Directions → If a line holds the word "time", copy it from the entries.
------ Material for this exercise ------
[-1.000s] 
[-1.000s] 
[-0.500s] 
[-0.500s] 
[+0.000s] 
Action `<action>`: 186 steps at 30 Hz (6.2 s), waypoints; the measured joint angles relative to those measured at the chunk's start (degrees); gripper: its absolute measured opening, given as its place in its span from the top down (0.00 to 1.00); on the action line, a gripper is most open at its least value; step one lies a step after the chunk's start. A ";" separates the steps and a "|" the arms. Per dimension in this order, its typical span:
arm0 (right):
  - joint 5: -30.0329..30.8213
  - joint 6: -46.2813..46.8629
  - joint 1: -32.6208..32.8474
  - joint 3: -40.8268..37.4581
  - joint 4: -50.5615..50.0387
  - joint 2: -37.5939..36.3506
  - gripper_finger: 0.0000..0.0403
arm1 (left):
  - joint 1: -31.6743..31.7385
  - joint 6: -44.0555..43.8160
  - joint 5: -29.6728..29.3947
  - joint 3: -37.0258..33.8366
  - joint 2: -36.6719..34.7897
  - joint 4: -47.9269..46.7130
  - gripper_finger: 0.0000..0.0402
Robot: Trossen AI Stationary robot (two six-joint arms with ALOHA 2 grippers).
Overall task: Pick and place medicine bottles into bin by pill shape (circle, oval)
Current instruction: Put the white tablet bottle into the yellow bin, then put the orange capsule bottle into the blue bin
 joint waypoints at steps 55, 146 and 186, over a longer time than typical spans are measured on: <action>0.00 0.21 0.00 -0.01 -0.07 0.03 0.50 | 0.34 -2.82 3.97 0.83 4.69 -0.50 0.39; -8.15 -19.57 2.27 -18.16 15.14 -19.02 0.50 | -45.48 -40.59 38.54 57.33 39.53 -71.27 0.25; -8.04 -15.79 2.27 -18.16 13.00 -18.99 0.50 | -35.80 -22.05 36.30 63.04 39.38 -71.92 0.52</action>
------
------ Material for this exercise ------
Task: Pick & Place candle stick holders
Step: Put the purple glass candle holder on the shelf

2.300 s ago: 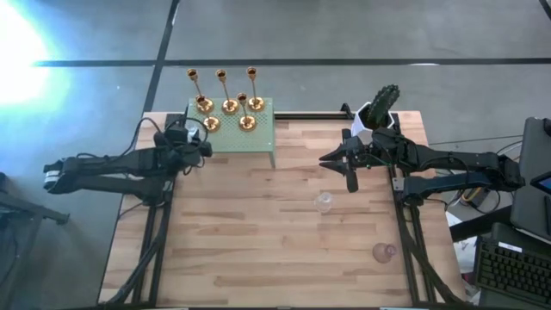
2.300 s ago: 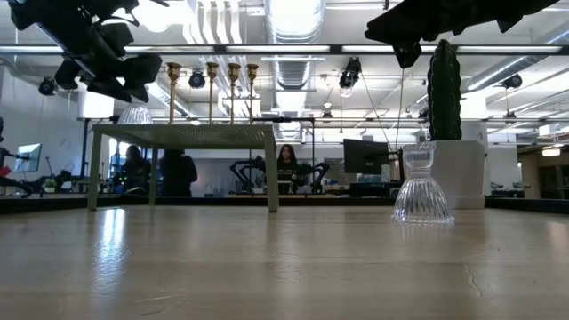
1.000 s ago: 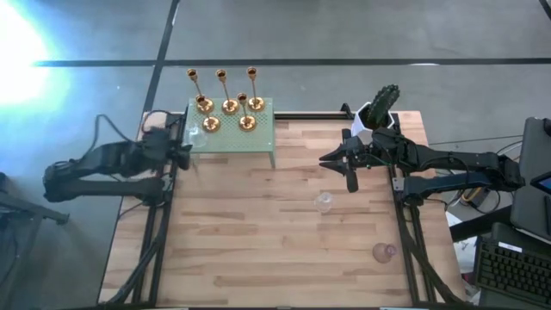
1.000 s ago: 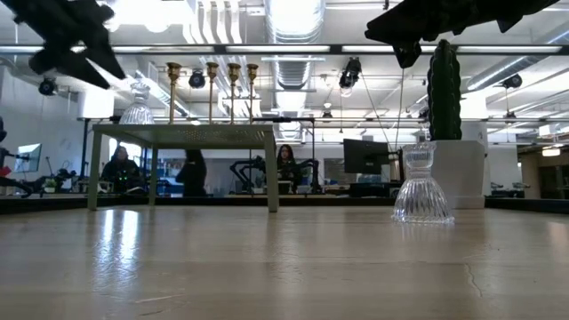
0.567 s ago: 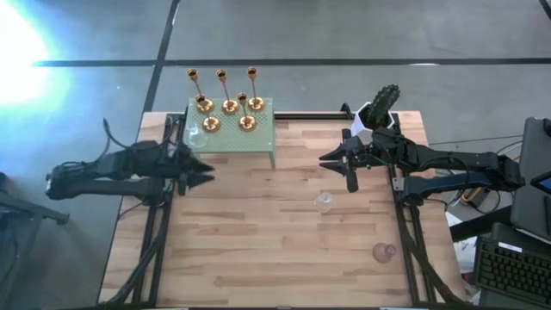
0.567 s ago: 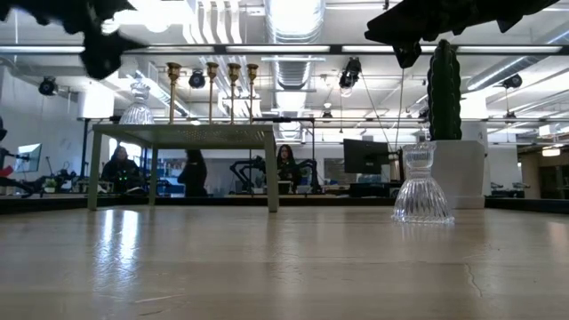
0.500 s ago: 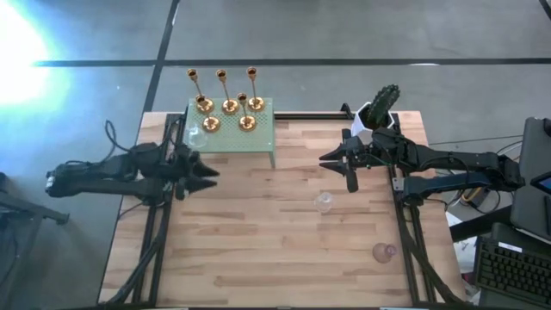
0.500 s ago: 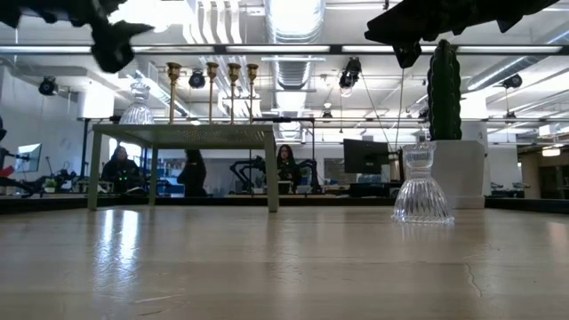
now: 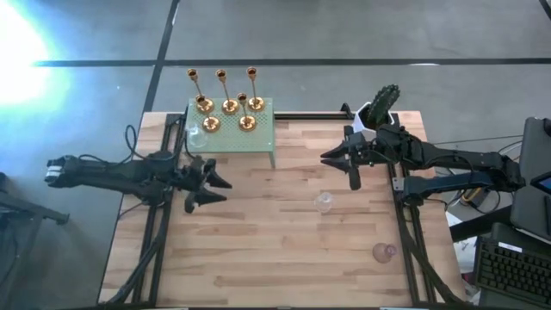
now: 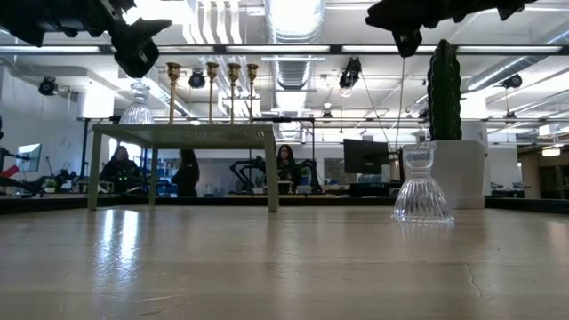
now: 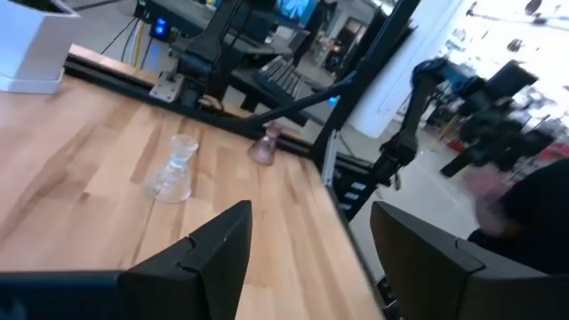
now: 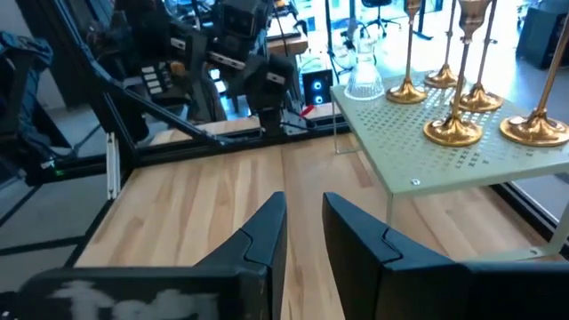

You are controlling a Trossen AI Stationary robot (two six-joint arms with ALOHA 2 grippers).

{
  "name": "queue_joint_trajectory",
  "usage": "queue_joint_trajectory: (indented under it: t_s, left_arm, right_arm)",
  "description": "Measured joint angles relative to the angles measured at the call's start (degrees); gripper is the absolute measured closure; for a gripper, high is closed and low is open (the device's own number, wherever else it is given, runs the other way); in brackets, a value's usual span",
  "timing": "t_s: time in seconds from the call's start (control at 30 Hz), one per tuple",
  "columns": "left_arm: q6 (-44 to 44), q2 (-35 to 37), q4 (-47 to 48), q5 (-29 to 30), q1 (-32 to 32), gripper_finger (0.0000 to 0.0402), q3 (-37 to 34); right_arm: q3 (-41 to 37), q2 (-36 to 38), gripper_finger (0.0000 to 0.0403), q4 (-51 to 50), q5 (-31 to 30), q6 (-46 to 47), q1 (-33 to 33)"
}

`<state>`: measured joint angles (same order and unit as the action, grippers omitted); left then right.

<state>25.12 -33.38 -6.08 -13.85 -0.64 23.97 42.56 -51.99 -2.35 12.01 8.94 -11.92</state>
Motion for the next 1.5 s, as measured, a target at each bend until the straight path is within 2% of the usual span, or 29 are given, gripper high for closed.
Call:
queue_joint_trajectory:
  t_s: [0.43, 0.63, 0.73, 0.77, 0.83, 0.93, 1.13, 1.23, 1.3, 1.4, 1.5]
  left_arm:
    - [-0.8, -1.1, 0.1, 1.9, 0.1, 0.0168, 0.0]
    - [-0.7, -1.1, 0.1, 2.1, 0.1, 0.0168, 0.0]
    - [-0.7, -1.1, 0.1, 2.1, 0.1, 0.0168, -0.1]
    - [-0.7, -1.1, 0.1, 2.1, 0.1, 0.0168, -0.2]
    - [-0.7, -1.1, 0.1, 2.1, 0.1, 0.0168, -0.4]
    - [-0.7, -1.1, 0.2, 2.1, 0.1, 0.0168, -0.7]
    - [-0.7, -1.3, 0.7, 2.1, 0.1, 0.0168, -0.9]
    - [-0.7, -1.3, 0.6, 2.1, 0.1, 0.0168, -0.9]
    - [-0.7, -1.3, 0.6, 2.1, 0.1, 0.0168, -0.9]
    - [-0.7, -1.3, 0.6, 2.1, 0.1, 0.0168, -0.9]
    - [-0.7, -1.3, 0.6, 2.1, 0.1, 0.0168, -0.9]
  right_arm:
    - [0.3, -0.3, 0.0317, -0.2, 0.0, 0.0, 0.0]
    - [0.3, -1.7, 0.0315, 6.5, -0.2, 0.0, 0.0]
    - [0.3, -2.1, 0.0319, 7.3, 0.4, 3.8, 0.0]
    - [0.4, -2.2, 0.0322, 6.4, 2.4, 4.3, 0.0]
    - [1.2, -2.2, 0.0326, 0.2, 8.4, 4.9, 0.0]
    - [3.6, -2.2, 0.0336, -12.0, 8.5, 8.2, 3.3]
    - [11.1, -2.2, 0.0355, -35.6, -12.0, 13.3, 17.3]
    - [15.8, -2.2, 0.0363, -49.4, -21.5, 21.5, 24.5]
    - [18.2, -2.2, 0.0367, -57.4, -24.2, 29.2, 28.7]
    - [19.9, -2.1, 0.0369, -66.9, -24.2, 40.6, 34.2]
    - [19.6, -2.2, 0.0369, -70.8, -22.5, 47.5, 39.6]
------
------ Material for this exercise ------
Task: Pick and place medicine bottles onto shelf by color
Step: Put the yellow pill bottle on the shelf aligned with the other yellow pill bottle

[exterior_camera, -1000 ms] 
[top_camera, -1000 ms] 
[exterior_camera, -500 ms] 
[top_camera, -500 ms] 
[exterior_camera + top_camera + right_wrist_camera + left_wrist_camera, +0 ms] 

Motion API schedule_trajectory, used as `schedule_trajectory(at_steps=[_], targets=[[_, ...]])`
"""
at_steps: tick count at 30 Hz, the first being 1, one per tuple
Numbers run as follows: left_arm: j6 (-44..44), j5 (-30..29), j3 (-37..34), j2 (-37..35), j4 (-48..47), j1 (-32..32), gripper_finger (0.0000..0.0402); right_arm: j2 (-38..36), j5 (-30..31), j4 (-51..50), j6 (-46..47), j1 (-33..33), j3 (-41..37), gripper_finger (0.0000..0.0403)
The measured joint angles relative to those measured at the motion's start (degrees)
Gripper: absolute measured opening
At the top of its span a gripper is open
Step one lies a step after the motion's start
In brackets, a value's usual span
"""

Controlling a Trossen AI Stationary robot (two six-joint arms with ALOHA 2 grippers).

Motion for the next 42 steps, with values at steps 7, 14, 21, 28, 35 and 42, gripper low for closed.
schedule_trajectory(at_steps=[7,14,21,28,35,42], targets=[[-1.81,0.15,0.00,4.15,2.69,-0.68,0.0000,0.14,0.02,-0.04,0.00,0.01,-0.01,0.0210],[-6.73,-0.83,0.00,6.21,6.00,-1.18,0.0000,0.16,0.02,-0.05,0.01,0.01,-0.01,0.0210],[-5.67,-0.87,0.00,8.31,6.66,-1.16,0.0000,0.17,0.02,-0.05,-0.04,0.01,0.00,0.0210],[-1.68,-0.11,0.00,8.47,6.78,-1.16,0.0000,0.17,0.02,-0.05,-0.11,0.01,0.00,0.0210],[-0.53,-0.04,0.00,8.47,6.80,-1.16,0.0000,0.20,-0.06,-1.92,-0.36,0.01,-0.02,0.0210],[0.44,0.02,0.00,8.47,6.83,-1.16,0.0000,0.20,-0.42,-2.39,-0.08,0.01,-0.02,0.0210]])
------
Expected output →
 joint waypoints at steps 55, 146 and 186, over a longer time than typical spans are measured on: <action>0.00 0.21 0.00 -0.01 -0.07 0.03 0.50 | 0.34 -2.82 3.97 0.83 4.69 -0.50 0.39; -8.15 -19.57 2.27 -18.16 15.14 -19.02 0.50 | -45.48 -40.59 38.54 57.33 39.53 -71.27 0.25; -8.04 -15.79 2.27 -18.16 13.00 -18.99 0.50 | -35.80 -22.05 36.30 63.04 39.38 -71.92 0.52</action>
  "timing": "t_s: time in seconds from the call's start (control at 30 Hz), one per tuple",

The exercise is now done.